■ What you should do: Exactly as written, please set down all of the entries again, with no pictures.

■ Data for this exercise:
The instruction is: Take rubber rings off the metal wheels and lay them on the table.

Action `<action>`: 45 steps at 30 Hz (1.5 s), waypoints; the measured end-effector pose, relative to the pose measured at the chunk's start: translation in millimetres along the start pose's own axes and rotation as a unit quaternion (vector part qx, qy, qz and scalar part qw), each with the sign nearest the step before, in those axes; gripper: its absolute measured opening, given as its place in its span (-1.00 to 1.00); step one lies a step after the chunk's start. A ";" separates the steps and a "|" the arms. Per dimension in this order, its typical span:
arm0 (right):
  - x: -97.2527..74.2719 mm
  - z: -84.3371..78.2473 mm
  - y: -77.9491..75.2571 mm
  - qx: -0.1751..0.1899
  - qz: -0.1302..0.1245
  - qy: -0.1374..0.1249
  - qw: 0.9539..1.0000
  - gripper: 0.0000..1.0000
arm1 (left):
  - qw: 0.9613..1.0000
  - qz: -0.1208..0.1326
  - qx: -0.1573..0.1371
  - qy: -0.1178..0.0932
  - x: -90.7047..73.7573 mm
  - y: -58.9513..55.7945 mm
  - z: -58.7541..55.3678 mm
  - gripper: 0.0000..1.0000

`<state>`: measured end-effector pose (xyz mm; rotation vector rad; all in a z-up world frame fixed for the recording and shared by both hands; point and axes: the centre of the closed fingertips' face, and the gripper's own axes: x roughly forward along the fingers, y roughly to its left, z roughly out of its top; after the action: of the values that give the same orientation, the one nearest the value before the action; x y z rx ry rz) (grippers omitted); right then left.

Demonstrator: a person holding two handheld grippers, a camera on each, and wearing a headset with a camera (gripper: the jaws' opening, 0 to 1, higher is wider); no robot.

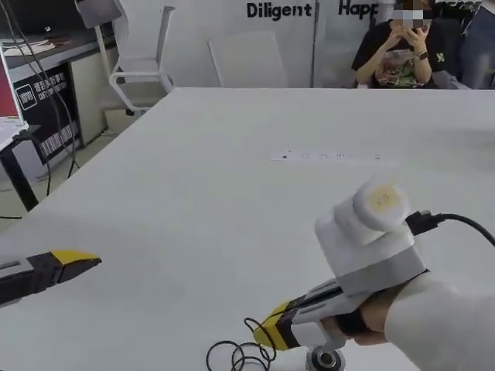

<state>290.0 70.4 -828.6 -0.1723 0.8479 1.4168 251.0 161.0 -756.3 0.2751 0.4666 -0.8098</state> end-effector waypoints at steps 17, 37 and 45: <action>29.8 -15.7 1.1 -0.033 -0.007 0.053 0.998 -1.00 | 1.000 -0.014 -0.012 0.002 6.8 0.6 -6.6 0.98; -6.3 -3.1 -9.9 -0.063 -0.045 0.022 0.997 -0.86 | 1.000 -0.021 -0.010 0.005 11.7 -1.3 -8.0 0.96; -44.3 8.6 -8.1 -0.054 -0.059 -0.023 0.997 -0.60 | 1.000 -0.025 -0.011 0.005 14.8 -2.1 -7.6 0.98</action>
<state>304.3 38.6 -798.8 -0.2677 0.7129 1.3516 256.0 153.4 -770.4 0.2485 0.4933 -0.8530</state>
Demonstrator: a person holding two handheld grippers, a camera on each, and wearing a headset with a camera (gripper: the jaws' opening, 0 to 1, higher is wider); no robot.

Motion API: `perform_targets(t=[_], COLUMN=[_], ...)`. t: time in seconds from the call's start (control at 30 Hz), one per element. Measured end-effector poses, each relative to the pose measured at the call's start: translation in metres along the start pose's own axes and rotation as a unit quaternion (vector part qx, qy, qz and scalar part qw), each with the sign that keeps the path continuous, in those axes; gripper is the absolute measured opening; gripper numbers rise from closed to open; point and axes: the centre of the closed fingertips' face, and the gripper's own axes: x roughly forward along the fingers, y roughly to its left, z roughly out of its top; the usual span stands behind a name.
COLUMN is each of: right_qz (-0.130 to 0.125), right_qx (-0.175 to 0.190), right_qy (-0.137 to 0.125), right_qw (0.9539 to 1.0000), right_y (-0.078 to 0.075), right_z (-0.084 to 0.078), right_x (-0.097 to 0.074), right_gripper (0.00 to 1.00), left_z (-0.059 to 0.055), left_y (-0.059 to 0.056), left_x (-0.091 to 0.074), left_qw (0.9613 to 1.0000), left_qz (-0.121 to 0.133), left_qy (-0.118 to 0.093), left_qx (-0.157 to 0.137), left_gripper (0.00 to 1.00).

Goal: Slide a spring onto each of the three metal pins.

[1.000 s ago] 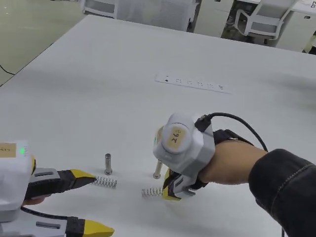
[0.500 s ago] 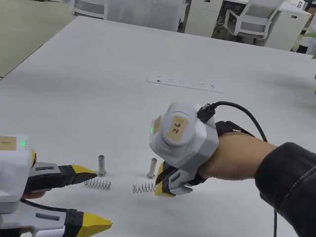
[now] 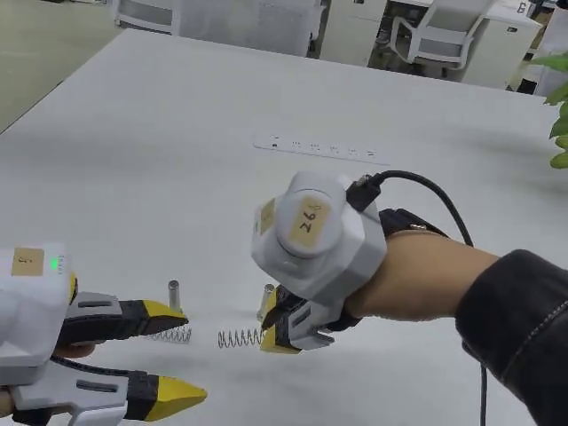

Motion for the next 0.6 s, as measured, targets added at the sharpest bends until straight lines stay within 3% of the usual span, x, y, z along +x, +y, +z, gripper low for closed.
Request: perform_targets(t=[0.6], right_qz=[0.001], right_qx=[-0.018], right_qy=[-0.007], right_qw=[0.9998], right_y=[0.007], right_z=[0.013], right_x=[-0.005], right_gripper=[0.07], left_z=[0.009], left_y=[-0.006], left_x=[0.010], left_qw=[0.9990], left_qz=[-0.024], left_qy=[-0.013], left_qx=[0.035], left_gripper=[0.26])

■ Answer section:
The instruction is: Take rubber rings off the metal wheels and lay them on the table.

Action `<action>`: 45 steps at 30 Hz (1.5 s), waypoints; the measured end-effector pose, relative to the pose measured at the chunk's start: translation in millimetres along the start pose's own axes and rotation as a unit quaternion (vector part qx, qy, qz and scalar part qw), each with the sign nearest the step before, in those axes; gripper: its absolute measured opening, given as its place in its span (-1.00 to 1.00); step one lies a step after the chunk's start. A ";" separates the steps and a "|" the arms. Per dimension in this order, its typical span:
arm0 (right):
  - x: -97.2527..74.2719 mm
  - z: -84.3371..78.2473 mm
  - y: -77.9491..75.2571 mm
  - qx: -0.1751..0.1899
  - qz: -0.1302..0.1245
  - qy: -0.1374..0.1249
  - qw: 0.9539..1.0000
  - gripper: 0.0000..1.0000
arm1 (left):
  - qw: 0.9613..1.0000
  - qz: -0.1208..0.1326
  - qx: -0.1573..0.1371
  - qy: -0.1178..0.0932
  - x: -90.7047..73.7573 mm
  - y: -58.9513..55.7945 mm
  - z: -58.7541..55.3678 mm
  - gripper: 0.0000..1.0000

`<state>`: measured end-effector pose (xyz mm; rotation vector rad; all in a z-up world frame fixed for the recording and shared by both hands; point and axes: the centre of the closed fingertips' face, and the gripper's own axes: x roughly forward along the fingers, y roughly to its left, z roughly out of its top; after the action: of the values that give the same orientation, the one nearest the value before the action; x y z rx ry rz) (grippers omitted); right then left.

Demonstrator: a person holding two handheld grippers, a camera on each, and wearing a headset with a camera (gripper: the jaws' opening, 0 to 1, higher is wider); no robot.


<state>290.0 70.4 -828.6 -0.1723 0.8479 1.4168 251.0 161.0 -756.3 0.2751 0.4666 -0.8098</state> end-effector waypoints at steps 17, 37 and 45: <action>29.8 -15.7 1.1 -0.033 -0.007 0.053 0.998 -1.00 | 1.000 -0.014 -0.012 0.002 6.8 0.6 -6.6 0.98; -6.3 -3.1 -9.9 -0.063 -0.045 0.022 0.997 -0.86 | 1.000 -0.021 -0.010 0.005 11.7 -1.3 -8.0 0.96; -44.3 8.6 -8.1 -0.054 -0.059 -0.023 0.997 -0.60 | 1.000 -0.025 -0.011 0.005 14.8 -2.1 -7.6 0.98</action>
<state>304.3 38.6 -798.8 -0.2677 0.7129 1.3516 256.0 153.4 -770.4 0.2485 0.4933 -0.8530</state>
Demonstrator: a person holding two handheld grippers, a camera on each, and wearing a headset with a camera (gripper: the jaws' opening, 0 to 1, higher is wider); no robot.

Motion API: `perform_targets(t=[_], COLUMN=[_], ...)`. t: time in seconds from the call's start (control at 30 Hz), one per element. Measured end-effector poses, each relative to the pose measured at the call's start: translation in metres along the start pose's own axes and rotation as a unit quaternion (vector part qx, qy, qz and scalar part qw), each with the sign that keeps the path continuous, in those axes; gripper is the absolute measured opening; gripper numbers rise from closed to open; point and axes: the centre of the closed fingertips' face, and the gripper's own axes: x roughly forward along the fingers, y roughly to its left, z roughly out of its top; the usual span stands behind a name.
COLUMN is each of: right_qz (-0.130 to 0.125), right_qx (-0.175 to 0.190), right_qy (-0.137 to 0.125), right_qw (0.9539 to 1.0000), right_y (-0.078 to 0.075), right_z (-0.084 to 0.078), right_x (-0.097 to 0.074), right_gripper (0.00 to 1.00), left_z (-0.059 to 0.055), left_y (-0.059 to 0.056), left_x (-0.091 to 0.074), left_qw (0.9613 to 1.0000), left_qz (-0.121 to 0.133), left_qy (-0.118 to 0.093), left_qx (-0.157 to 0.137), left_gripper (0.00 to 1.00).

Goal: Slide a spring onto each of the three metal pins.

[1.000 s ago] 
[0.500 s ago] 
[now] 

Motion for the next 0.6 s, as measured, targets added at the sharpest bends until straight lines stay within 3% of the usual span, x, y, z along +x, +y, +z, gripper low for closed.
Request: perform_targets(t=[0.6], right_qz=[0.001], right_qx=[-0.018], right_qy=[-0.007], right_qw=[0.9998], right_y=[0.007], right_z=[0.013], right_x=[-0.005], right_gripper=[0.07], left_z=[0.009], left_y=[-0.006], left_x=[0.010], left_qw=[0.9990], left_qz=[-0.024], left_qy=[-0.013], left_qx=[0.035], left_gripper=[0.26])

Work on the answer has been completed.